**WHAT YOU ARE ASKED TO DO:**
Nothing in the data may change. Copy all of it exactly.

[RECORDED DATA — start]

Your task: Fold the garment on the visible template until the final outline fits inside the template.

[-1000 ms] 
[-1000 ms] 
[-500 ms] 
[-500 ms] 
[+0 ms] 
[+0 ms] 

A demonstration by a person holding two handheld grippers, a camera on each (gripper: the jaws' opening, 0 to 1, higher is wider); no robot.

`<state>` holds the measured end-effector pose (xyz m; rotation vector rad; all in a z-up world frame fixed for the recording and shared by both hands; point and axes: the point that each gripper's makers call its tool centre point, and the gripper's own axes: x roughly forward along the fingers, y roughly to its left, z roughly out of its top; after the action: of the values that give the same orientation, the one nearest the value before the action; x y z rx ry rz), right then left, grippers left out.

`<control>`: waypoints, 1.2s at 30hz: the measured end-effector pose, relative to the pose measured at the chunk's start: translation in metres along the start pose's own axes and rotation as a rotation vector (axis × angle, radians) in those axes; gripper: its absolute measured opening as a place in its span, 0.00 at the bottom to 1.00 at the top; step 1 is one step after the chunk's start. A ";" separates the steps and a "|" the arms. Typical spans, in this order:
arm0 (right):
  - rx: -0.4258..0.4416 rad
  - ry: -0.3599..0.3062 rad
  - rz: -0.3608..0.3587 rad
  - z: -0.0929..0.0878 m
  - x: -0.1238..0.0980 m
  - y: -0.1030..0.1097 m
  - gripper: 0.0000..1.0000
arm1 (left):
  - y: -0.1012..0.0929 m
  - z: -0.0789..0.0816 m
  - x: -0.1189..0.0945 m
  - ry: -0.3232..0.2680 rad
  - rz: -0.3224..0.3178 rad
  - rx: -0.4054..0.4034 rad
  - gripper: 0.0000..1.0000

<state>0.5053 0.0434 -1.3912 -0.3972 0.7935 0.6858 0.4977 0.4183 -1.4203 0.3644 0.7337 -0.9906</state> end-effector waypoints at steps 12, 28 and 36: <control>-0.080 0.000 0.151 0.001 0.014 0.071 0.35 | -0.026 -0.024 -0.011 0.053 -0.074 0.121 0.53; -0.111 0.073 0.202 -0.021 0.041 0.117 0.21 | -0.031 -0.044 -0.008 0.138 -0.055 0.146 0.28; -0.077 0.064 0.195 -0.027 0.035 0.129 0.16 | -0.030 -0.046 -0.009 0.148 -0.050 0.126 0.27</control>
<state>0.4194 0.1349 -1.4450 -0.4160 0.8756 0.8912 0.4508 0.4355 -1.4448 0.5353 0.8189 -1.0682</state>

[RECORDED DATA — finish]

**SOLUTION:**
Your task: Fold the garment on the visible template until the final outline fits inside the template.

[-1000 ms] 
[-1000 ms] 
[-500 ms] 
[-500 ms] 
[+0 ms] 
[+0 ms] 

A demonstration by a person holding two handheld grippers, a camera on each (gripper: the jaws' opening, 0 to 1, higher is wider); no robot.

`<state>` holds the measured end-effector pose (xyz m; rotation vector rad; all in a z-up world frame fixed for the recording and shared by both hands; point and axes: the point that each gripper's makers call its tool centre point, and the gripper's own axes: x roughly forward along the fingers, y roughly to its left, z roughly out of its top; after the action: of the values that give the same orientation, the one nearest the value before the action; x y z rx ry rz), right then left, grippers left out.

`<control>`: waypoints, 1.2s at 30hz: the measured end-effector pose, relative to the pose measured at the chunk's start: translation in metres along the start pose's own axes and rotation as a rotation vector (axis × angle, radians) in those axes; gripper: its absolute measured opening as a place in its span, 0.00 at the bottom to 1.00 at the top; step 1 is one step after the chunk's start. A ";" separates the steps and a "|" the arms. Typical spans, in this order:
arm0 (right):
  - rx: -0.4258..0.4416 rad
  - ry: -0.3599..0.3062 rad
  - rz: -0.3608..0.3587 rad
  - z: -0.0929..0.0878 m
  - x: -0.1238..0.0980 m
  - y: -0.1030..0.1097 m
  - gripper: 0.0000..1.0000
arm1 (left):
  - y: -0.1012..0.0929 m
  - z: -0.0789..0.0816 m
  - x: -0.1189..0.0945 m
  - ry: -0.3232..0.2680 rad
  - rz: -0.3224..0.3178 rad
  - rx: -0.4054..0.4034 rad
  - gripper: 0.0000..1.0000

<state>0.5053 0.0434 -1.3912 -0.3972 0.7935 0.6858 0.4977 0.4183 -1.4203 0.3644 0.7337 -0.9906</state> end-effector waypoints at steps 12, 28 and 36: <control>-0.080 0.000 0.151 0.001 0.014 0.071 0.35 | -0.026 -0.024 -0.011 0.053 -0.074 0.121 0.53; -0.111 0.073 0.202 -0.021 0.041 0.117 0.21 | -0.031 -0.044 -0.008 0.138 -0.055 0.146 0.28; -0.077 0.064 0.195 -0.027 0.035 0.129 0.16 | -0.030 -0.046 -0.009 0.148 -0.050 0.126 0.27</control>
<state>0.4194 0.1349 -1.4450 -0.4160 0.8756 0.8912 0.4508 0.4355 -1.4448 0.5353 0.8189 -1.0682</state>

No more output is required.